Jack Smith just got the one go-ahead which is devastating news for Donald Trump

Photo by Trump White House Archive, Public Domain, via Flickr

Jack Smith is racing against the clock to jail Donald Trump before the election.

But there are obstacles in his path.

And Jack Smith just got the one go-ahead which is devastating news for Donald Trump.

An Ipsos poll found just 20 percent of Americans would vote for Donald Trump if one of the juries in the rigged show trials Democrats plan to stage would convict him on any of the politically motivated charges he faces.

58 percent would vote against Trump.

With President Joe Biden trailing Trump, those poll numbers about Trump’s support cratering in the face of a criminal conviction only heightened the urgency for Smith to convict him in the 2020 Election case, which is tentatively scheduled for March 4.

That case is tied up in appeals and due to the Supreme Court hearing a separate case on the two of the charges Smith brought against the former President, the trial may not start until July or August at the earliest.

CNN’s Evan Perez asked Attorney General Merrick Garland – who handpicked the rogue Smith to lead the Trump witch hunts knowing he would aggressively bend the meaning of the law to invent criminal activity on Trump’s part where none existed – about the perception among many Americans that the charges against Trump were politically motivated.

Garland played lip service to being concerned – critics contend this is what he intended all along – and then got to the meat of the matter.

The Attorney General said he agreed with Smith’s unconstitutional assertion that the right to a speedy trial rests with the government.

“Okay. Of course, that concerns me. What we have to do is show by the acts that we take that we’re following the law, that we’re following the facts. The prosecutions that you’re talking about were brought last year. And the special prosecutor has said from the beginning, that he thinks public interest requires a speedy trial, which I agree with,” Garland began.

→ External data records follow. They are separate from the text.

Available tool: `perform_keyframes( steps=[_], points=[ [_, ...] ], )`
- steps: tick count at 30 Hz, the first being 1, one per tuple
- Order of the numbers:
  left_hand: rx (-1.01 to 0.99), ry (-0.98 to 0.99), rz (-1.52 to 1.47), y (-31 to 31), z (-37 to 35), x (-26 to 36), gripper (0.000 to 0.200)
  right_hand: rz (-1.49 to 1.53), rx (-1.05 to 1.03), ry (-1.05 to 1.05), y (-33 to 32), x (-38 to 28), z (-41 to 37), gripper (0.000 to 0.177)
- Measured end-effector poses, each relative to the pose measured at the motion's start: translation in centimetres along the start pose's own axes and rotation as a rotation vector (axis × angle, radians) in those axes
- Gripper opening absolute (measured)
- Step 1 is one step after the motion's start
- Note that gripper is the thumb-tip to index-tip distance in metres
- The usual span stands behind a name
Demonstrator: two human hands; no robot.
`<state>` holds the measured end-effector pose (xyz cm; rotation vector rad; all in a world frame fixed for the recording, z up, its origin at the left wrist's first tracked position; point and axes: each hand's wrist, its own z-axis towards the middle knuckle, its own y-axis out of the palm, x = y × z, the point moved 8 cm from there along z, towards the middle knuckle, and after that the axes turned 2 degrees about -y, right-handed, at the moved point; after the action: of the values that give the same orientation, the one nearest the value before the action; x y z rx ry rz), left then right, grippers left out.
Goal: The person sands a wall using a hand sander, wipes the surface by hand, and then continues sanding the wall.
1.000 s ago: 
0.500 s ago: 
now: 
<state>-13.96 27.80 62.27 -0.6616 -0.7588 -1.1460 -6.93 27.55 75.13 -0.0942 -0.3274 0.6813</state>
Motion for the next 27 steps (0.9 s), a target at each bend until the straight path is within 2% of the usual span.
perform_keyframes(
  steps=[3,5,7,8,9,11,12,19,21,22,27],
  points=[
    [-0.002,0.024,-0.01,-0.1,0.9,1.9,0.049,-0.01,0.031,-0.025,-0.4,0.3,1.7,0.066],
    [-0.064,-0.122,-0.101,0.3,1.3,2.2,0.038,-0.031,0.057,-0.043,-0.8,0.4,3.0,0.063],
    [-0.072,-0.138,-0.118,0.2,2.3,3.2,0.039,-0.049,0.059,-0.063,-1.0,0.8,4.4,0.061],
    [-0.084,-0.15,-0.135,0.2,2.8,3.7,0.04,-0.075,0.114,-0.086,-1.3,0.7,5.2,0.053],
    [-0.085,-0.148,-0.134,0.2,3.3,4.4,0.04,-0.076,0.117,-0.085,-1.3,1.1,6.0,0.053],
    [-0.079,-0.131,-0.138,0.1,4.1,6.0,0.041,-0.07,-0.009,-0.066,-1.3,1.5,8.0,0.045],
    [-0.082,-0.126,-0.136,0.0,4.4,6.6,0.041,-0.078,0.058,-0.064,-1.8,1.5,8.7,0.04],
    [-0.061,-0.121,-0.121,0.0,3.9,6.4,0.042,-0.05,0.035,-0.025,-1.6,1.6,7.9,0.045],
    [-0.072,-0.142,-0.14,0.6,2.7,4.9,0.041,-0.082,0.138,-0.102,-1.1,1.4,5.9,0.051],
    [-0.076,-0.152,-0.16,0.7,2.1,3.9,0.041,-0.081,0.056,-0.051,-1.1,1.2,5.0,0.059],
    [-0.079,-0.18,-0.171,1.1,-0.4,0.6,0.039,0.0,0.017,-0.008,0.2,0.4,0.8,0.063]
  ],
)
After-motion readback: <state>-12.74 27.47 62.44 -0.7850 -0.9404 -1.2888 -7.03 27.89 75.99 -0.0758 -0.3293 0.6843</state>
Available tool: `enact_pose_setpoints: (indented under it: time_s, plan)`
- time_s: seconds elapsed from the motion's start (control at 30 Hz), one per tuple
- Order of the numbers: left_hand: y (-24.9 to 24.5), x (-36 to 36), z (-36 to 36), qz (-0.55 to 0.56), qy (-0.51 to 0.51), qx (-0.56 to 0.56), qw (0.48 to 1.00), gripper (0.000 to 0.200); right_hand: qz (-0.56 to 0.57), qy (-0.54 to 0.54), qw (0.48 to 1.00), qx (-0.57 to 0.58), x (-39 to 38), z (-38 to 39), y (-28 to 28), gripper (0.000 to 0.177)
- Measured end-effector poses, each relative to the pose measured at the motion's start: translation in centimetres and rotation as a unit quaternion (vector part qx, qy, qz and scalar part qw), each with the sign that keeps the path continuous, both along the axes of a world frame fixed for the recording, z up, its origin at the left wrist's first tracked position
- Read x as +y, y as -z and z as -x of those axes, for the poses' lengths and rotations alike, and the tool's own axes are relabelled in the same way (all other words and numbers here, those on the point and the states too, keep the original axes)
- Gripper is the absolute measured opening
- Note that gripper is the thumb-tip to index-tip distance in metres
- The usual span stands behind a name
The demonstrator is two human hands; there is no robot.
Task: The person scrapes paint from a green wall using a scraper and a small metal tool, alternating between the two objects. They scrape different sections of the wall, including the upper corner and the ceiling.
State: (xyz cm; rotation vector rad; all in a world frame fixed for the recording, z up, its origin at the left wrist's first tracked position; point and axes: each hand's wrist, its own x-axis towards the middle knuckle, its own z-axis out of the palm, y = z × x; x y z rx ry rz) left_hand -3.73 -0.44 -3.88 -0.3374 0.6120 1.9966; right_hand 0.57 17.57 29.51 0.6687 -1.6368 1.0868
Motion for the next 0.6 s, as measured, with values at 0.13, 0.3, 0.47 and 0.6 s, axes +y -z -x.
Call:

Perez pressed Garland on the timing of indicting Trump in the middle of the election and wondered if a delay in the trial due to appeals meant the trial couldn’t start before the voting due to the Justice Department’s longstanding policy of not taking actions that would directly interfere in an election – such as handing down an indictment 90 days before an election or having a jury reach a verdict in the weeks before a vote.

Garland made it clear to Smith and Obama-appointed Judge Tanya Chutkan that he wouldn’t interfere if they started the trial in August or September meaning the jury could reach a verdict the week before election day.

“I do, and, the matter is now in the hands of, a trial judge to determine when the high trials will take place,” Garland began.

“The cases were brought last year. The prosecutor has urged speedy trials, with which I agree. And it’s now in the hands of the judicial system, not in our hands,” Garland added.

Garland’s comments were about as close as possible to an admission on the part of the Attorney General that he expects Smith and Chutkan to plow ahead with this trial because Democrats are counting on a conviction as their strategy for victory in November.